Dénonçant une "épidémie", le président Joe Biden a dévoilé jeudi des mesures ciblées visant à limiter la prolifération des armes à feu aux Etats-Unis, où les fusillades sont un fléau récurrent que les gouvernements successifs ont jusqu'à présent été impuissants à endiguer. Quelques heures après l'allocution du démocrate, au moins une personne a été tuée par balle dans une nouvelle fusillade au Texas, selon la police. "La violence par arme à feu dans ce pays est une épidémie, c'est une honte internationale", a fustigé le président Biden, en annonçant depuis la Maison Blanche six décrets de portée réduite.
Une de ces mesures vise à lutter contre les "armes fantômes", qui sont fabriquées de manière artisanale, parfois avec une imprimante 3D, et n'ont pas de numéro de série. Les règles concernant certaines armes de poing équipées d'un accessoire stabilisateur attaché au bras du tireur, un dispositif utilisé dans une récente tuerie dans le Colorado, vont aussi être durcies.
Le président a aussi commandé un premier rapport général sur le trafic d'armes à feu aux Etats-Unis depuis 2000. "Ces mesures vont sauver des vies", a salué la présidente démocrate de la Chambre des représentants Nancy Pelosi dans un communiqué.
Blocage au Congrès
Mais sachant pertinemment qu'il n'est actuellement pas en position de faire adopter au Congrès des actions plus audacieuses sur ce sujet ultra-sensible, en raison de la très courte majorité parlementaire démocrate, Joe Biden s'est contenté de micro-mesures. Par conséquent, aucune grande avancée n'a par exemple été annoncée sur le sujet de la vérification des antécédents judiciaires ou psychologiques des acheteurs d'armes individuelles.
Des républicains ont aussitôt dénoncé les projets présidentiels. "Les républicains s'opposeront fermement (aux mesures) et utiliseront chaque option - qu'elle soit législative ou judiciaire - pour protéger le droit de porter des armes", a tweeté le chef de la minorité républicaine à la Chambre des représentants, Kevin McCarthy.

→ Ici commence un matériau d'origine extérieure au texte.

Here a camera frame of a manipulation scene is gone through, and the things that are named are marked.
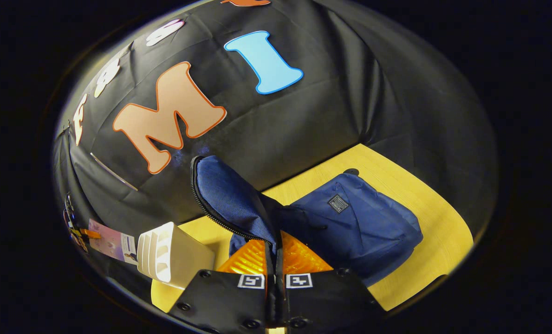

Le président a aussi annoncé la nomination de David Chipman, un partisan du durcissement des lois sur les armes individuelles, à la tête de l'ATF, l'agence fédérale qui régule les armes à feu. Signe de l'absence d'unité politique sur ce sujet délicat, l'ATF n'a pas eu de directeur confirmé par le Sénat depuis 2015.
"Nous devons également interdire les fusils d'assaut et les chargeurs à grande capacité", souvent utilisés dans les tueries, a aussi lancé jeudi Joe Biden, répétant un voeu pieux maintes fois énoncé en son temps par Barack Obama.
Joe Biden, défenseur de longue date d'un meilleur encadrement des armes à feu, a promis pendant sa campagne d'agir sur ce front. Une série de fusillades ces dernières semaines, dont des tueries en Géorgie puis dans le Colorado, a accentué la pression pour qu'il passe à l'action.
Sujet clivant
En 1994, alors sénateur, Joe Biden avait participé à l'adoption d'une loi interdisant les fusils d'assaut. Mais la mesure n'était valide que dix ans et n'a jamais pu être renouvelée après 2004 compte tenu de l'opposition des élus républicains à ce qu'ils perçoivent comme une violation d'un droit constitutionnel.
L'ancien président Donald Trump, qui a reçu des dizaines de millions de dollars de la NRA, le puissant lobby des armes à feu, pour ses deux campagnes présidentielles, a au contraire par le passé assuré être le plus fervent défenseur du droit des Américains à détenir une arme.
Les armes à feu ont fait plus de 43.000 morts, suicides inclus, aux Etats-Unis en 2020, selon le site Gun Violence Archive. L'organisation a dénombré 611 "fusillades de masse" - qui comptent au moins quatre victimes- en 2020, contre 417 l'année précédente. Et depuis le 1er janvier, plus de 11.000 personnes ont déjà été tuées par une arme à feu.
Mais de nombreux Américains restent très attachés à leurs armes et se sont même précipités pour en acheter davantage depuis le début de la pandémie, et encore plus lors des grandes manifestations antiracistes du printemps 2020 et des tensions électorales de l'automne.
Joe Biden a assuré qu'aucune de ses mesures n'"empiétait" sur le deuxième amendement de la Constitution, brandi par les défenseurs des armes à feu comme la garantie de leur droit au port d'arme.